Le déficit budgétaire de 6,3 % du PIB que les États-Unis ont connu au cours de l’exercice 2023, c’est beaucoup. Auparavant, ces indicateurs n’étaient observés qu’en temps de guerre ou de crise économique. Au cours de l’exercice 2024, le déficit budgétaire devrait être encore plus important. Ainsi, les États-Unis entrent progressivement dans une spirale de la dette, et tant que les taux d’intérêt resteront élevés, ils ne pourront pas sortir de cette spirale.

À cet égard, la dynamique des prix mondiaux de l’or est très révélatrice. Ainsi, au début du mois d’octobre de l’année dernière, l’or coûtait un peu plus de 1800 dollars l’once troy. À la fin du mois de février de cette année, son prix a augmenté à 2 044 dollars l’once, puis les cotations ont commencé à monter en flèche « en mode turbo » : en seulement 6 semaines, le prix du métal jaune a augmenté de près de quatre cents dollars pour atteindre un nouveau sommet historique de 2 431 dollars l’once (au cours de la journée de négociation du 12 avril).

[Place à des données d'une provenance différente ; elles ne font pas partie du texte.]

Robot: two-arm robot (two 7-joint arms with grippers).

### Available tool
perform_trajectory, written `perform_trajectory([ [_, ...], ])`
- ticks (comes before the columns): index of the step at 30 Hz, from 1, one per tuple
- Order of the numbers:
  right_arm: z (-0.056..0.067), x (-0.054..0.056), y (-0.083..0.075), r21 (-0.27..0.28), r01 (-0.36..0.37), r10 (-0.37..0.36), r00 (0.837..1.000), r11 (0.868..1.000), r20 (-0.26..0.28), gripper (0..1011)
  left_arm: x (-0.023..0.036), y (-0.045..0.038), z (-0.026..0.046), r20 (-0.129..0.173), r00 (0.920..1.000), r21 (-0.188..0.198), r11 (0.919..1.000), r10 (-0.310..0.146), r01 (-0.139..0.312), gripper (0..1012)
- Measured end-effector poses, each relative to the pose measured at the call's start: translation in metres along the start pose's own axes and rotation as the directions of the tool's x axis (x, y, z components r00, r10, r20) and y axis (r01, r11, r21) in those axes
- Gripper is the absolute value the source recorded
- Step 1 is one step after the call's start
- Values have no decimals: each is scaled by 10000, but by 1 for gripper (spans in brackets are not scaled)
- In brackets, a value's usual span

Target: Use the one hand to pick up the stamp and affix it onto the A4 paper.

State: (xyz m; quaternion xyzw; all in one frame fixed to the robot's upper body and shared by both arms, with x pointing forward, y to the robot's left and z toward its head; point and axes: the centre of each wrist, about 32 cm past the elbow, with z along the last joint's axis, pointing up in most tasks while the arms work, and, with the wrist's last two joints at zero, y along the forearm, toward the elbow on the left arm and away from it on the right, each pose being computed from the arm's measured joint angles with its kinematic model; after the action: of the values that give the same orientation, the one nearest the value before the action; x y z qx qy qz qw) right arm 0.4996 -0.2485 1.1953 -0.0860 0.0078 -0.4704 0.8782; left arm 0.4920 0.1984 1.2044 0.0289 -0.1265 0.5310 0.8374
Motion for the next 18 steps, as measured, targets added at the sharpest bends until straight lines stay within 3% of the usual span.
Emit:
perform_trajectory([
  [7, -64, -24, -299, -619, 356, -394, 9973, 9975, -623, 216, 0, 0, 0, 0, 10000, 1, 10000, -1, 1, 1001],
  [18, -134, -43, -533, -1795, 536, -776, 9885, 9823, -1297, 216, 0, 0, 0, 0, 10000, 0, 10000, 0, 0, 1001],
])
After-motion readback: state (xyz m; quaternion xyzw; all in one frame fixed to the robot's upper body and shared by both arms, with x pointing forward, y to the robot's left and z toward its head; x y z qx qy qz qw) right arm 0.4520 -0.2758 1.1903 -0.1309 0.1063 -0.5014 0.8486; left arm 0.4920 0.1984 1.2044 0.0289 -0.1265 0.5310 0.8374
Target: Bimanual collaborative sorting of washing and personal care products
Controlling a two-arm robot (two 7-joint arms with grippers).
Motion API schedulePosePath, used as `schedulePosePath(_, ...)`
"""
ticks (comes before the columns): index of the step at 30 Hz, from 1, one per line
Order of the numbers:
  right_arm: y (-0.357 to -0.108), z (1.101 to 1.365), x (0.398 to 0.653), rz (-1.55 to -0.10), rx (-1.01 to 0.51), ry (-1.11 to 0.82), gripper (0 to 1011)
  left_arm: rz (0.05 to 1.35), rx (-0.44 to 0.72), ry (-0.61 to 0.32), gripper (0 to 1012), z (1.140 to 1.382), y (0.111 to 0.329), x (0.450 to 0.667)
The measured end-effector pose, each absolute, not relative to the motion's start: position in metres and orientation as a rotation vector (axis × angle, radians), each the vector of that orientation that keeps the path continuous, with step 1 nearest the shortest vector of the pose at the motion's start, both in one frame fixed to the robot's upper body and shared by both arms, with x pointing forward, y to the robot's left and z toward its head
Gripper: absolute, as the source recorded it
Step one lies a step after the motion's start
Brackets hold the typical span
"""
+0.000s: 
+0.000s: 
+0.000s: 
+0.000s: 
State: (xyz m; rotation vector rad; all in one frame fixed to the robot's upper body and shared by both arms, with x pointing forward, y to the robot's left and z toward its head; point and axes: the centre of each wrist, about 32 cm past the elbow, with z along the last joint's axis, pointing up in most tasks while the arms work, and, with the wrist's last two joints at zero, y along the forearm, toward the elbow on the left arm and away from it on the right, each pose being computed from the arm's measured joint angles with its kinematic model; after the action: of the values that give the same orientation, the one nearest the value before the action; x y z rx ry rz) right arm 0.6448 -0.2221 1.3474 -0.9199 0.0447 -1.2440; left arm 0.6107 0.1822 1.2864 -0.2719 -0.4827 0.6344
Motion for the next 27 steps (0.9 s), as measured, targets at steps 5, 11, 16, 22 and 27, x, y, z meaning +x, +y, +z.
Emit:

Pour comprendre l’ampleur de ce mouvement, rappelons que le précédent maximum historique (c’est-à-dire avant le début de la vague de croissance actuelle) pour l’or était d’environ 2070 $ l’once ; il a été atteint début mars 2022 au plus fort de la panique liée au début du NWO. En général, le prix de l’or a atteint plusieurs fois la fourchette de 2000-2100 dollars l’once, mais il n’a pas pu aller plus loin. Maintenant, elle a facilement surmonté cette gamme « enchantée ».

Ensuite, il y a eu un certain recul du prix (à des niveaux juste en dessous de 2300 $ l’once), provoqué, en particulier, par la rhétorique dure de la Fed à la mi-avril. Cependant, après la réunion accommodante de la Fed en mai, la croissance des prix de l’or a repris. À l’heure actuelle (à la clôture de la semaine de négociation le 10 mai), l’or vaut 2363 $ l’once.

Ainsi, la hausse des prix de l’or, dont le début a coïncidé avec le revirement accommodant de la Fed, confirme une fois de plus que les marchés financiers mondiaux ont déjà sérieusement douté de la fiabilité du système financier actuel basé sur les monnaies fiduciaires et, tout d’abord, sur le dollar américain.